What Can You Do To Prevent Cancer Of The Lungs?

| Tuesday, February 1, 2011
By Owen Jones

Cancer is the top or second biggest killer in most countries in the world in spite of the fact that there has been a blitz on smoking. There are not that many countries left in the Western world where there are not some limitations on smoking. This is hardly surprising really, we all know what smoke and pollution is doing to the world's ozone layer and to the world's foliage - it's lungs - so why should it not be doing the same to us? In spades, even?

Cancer is a condition where cells start increasing out of control, as most of us already know. The majority of people affected are over forty rears old and it affects women smokers equally as much as men smokers. By tradition, more men smoked than women, but that ratio is changing.

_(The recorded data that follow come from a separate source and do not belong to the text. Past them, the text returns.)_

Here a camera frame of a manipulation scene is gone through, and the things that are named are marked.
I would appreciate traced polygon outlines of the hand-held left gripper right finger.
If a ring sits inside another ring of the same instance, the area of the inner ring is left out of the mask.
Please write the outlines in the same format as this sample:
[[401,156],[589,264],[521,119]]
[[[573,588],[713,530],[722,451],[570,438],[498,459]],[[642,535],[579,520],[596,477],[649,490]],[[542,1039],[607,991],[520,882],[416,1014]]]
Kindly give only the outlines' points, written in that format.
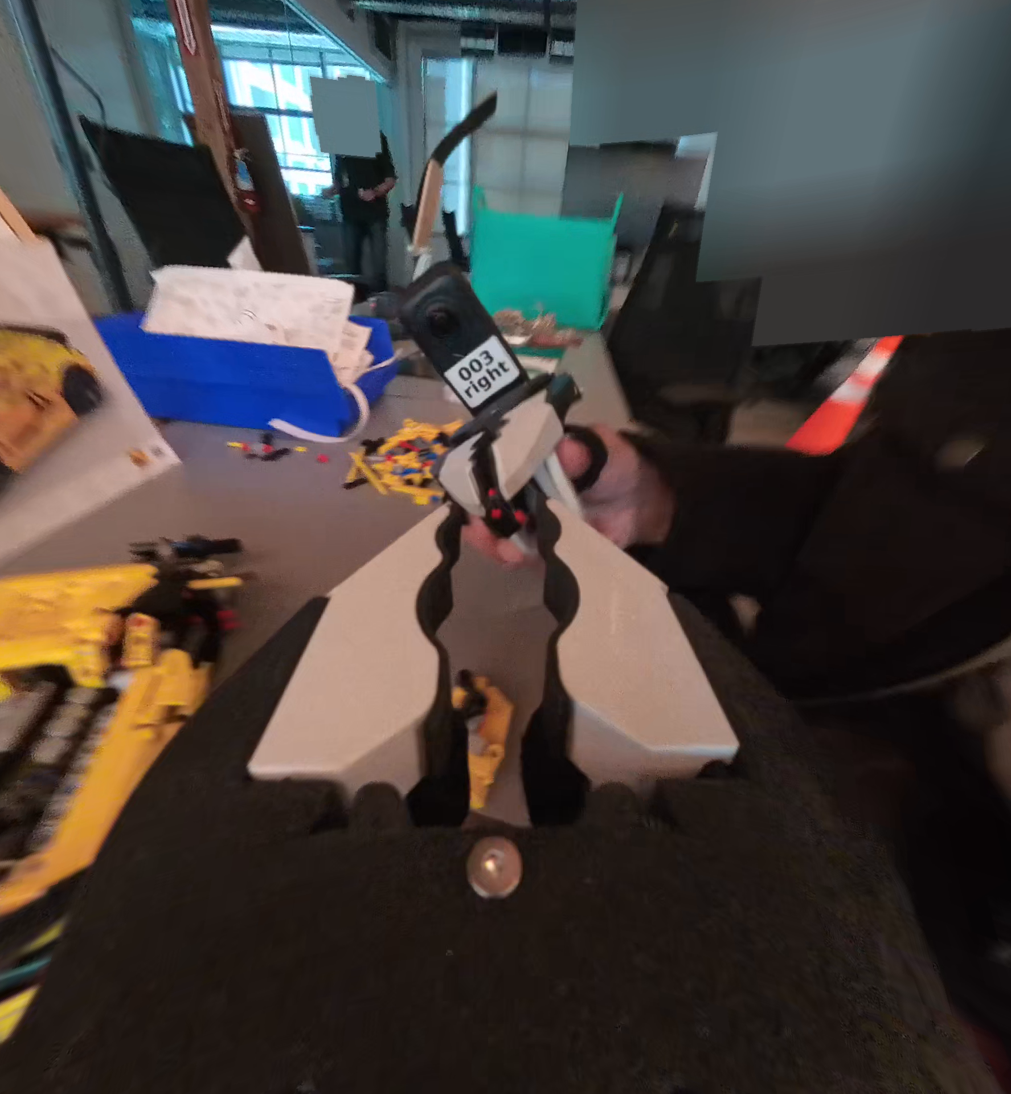
[[554,626],[521,745],[530,824],[576,823],[601,785],[646,799],[734,761],[737,735],[665,583],[562,502],[535,502]]

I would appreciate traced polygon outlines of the brown wooden post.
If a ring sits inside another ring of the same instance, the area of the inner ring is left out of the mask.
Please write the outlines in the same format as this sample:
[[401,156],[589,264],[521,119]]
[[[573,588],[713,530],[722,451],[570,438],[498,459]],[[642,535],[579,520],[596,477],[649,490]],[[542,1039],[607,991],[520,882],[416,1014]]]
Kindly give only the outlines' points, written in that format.
[[226,96],[222,58],[214,44],[209,2],[168,1],[166,7],[193,103],[195,141],[210,150],[239,220],[247,237],[253,238],[252,217],[239,209],[235,195],[232,158],[239,138]]

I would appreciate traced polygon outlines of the pile of toy bricks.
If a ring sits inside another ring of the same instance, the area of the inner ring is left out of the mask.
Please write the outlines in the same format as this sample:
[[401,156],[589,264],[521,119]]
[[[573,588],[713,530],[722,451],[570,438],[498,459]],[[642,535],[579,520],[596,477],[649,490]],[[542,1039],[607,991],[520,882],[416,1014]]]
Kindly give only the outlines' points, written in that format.
[[417,507],[443,502],[444,490],[435,477],[435,463],[443,458],[461,419],[435,423],[404,419],[388,437],[368,439],[350,455],[342,490],[367,485],[383,497],[400,497]]

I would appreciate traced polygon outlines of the person's right forearm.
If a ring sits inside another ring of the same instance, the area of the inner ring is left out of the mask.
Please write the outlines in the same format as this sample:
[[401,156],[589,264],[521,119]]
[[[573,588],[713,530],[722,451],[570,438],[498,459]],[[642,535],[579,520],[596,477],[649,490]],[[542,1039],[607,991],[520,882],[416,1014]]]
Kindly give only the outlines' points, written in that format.
[[635,446],[675,499],[637,558],[759,606],[744,653],[789,698],[881,691],[1011,637],[1011,328],[909,336],[829,455]]

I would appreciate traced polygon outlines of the dark brown door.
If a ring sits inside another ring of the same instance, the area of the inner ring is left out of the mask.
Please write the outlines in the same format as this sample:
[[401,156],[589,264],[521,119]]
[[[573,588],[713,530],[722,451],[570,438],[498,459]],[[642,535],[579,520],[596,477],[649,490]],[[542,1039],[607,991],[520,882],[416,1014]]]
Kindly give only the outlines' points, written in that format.
[[253,249],[262,268],[268,272],[314,276],[266,115],[262,110],[233,107],[232,118],[258,202],[252,213],[252,231]]

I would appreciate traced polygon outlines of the black metal pole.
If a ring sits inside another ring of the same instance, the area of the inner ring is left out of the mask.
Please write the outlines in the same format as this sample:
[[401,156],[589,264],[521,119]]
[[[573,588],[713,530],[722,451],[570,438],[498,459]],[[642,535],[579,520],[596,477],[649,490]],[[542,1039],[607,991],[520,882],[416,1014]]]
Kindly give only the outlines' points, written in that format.
[[88,243],[91,245],[107,299],[115,312],[130,312],[133,301],[126,274],[102,216],[96,190],[89,175],[88,163],[63,96],[63,89],[36,2],[15,1],[12,2],[12,7],[53,131],[51,139],[56,154],[88,229]]

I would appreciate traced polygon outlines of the yellow toy brick car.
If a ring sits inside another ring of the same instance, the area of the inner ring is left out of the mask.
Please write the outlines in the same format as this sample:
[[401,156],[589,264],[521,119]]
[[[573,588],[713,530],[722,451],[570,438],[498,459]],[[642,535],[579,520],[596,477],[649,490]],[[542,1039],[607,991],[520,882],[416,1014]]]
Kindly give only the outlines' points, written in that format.
[[211,690],[241,555],[0,578],[0,1048],[127,802]]

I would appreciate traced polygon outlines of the black red brick piece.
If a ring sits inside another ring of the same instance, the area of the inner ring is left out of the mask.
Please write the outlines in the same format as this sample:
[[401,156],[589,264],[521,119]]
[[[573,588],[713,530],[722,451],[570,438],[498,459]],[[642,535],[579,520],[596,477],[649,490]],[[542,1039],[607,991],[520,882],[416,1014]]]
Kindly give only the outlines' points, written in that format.
[[528,532],[528,512],[524,501],[514,503],[493,487],[480,494],[474,517],[497,540],[512,540]]

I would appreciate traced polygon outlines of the grey desk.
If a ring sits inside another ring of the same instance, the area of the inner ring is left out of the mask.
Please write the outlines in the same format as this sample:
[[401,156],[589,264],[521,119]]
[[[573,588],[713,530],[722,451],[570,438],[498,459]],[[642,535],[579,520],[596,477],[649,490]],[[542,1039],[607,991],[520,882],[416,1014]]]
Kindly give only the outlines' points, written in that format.
[[[186,445],[178,466],[5,559],[0,578],[104,566],[108,549],[163,532],[201,529],[243,542],[255,579],[230,657],[256,649],[297,612],[306,614],[270,649],[276,668],[252,661],[212,693],[146,776],[129,810],[154,812],[141,800],[159,791],[190,816],[183,821],[185,829],[258,831],[263,821],[255,799],[268,804],[275,792],[284,806],[294,791],[332,789],[315,781],[257,781],[246,770],[322,605],[333,587],[442,504],[419,509],[379,500],[371,488],[342,490],[338,455],[322,470],[303,456],[263,464],[235,458],[214,427],[182,423],[171,433]],[[510,579],[500,566],[462,552],[453,570],[453,609],[439,631],[452,672],[489,667],[498,684],[521,674],[522,688],[509,696],[528,698],[531,714],[541,701],[543,657],[554,626],[544,605],[536,609],[535,580],[533,570]]]

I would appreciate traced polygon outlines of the orange traffic cone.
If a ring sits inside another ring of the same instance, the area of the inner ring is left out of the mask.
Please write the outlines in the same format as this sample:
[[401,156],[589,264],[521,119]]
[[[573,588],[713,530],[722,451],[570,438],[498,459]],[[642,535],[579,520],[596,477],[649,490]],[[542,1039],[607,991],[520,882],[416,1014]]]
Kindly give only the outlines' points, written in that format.
[[842,446],[903,340],[904,336],[878,338],[853,372],[807,417],[785,447],[809,456],[824,456]]

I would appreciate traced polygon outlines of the blue bin with paper bags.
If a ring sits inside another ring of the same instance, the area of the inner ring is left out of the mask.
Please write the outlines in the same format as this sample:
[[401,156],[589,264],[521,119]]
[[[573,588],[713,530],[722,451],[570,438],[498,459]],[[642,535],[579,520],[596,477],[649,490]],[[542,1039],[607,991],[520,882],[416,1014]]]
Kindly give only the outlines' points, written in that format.
[[[146,331],[324,351],[335,376],[355,381],[371,366],[367,330],[355,325],[350,283],[333,278],[232,268],[168,266],[156,270],[142,319]],[[348,437],[309,442],[338,444],[361,434],[362,421]],[[271,431],[294,435],[275,422]]]

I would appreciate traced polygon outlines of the teal plastic bin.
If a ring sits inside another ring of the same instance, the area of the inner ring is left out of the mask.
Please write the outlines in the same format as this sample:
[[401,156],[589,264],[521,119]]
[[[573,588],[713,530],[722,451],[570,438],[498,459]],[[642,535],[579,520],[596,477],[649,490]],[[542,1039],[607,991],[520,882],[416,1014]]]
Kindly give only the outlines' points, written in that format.
[[607,218],[498,211],[474,188],[470,287],[492,314],[551,314],[566,327],[596,331],[606,321],[623,195]]

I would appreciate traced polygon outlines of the small yellow brick assembly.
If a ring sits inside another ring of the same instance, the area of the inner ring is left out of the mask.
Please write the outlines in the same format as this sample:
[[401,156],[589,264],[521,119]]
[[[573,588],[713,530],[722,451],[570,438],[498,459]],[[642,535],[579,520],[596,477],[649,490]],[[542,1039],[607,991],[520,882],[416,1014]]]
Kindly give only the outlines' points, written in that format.
[[514,705],[489,677],[468,670],[456,674],[452,705],[467,733],[469,807],[480,812],[506,758]]

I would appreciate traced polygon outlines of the scatter of black red bricks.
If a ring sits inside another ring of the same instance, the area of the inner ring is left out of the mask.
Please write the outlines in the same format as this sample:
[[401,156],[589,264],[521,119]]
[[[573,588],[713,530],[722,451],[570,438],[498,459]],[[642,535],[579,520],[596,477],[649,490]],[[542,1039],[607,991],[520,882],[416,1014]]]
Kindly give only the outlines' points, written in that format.
[[294,456],[303,456],[321,466],[327,466],[332,462],[328,452],[319,444],[309,442],[306,437],[264,432],[253,439],[226,441],[224,446],[240,459],[262,463],[278,463]]

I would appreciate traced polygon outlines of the black backdrop board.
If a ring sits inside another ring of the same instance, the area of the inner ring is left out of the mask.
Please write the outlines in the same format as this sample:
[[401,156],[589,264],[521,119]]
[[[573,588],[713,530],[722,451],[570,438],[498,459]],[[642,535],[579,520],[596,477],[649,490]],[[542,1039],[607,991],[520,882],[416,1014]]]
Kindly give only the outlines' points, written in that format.
[[77,118],[154,268],[226,268],[246,238],[212,154]]

These days, it is more common to see women smoking than men. This is normally because women try to use smoking as a hunger suppressant - in other words an aid to losing weight.

Smoking is the foremost reason for cancer and so it is thought that during the following decades, that there will be a higher percentage of women dying of lung cancer than men for the first time in history.

An off-shoot of smoking is passive smoking, which is the situation in which someone breathes the secondhand smoke of a smoker. This used to happen most often in bars and offices, but smoking there has now been banned, so it is likely that most passive smoking now takes place in the home, which puts children most at risk. There are equivalent experiences to passive smoking from pollutants from vehicles.

The problem with lung cancer is that there is no cure. Your body can repair itself if you give it a fair opportunity, but it does require a fair chance. Lots of people have been able to do well with a little lung cancer, but you cannot do well with merely a few percent of your lungs.

This is why some of the symptoms of lung cancer are coughing, wheezing, blood in the phlegm that smokers cough up, being out of breath and having chest pains. Heavy smokers who are developing lung cancer are frequently under weight as well.

Unfortunately, chemotherapy and radiotherapy do not have a immense deal of effect on this kind of cancer. The most a sufferer can look forward to is a wheezy life in an oxygen tent. And not a long life at that. Drugs can alleviate the pain and improve breathing, but not much more.

Surgery can help, but you just have so much lung capacity and if that is cut away it will not grow back. You can do fairly well with only one lung, but a full and active normal life is a problem. You would require an inhaler to walk any distance.

The other thing is that blood flows through the lungs to pick up oxygen which it distributes to each part of your body. While it is oxygenating this blood it will also pick up cancerous cells and distribute these around your whole body too. It could well be that it is one of these secondary cancers that will do for you.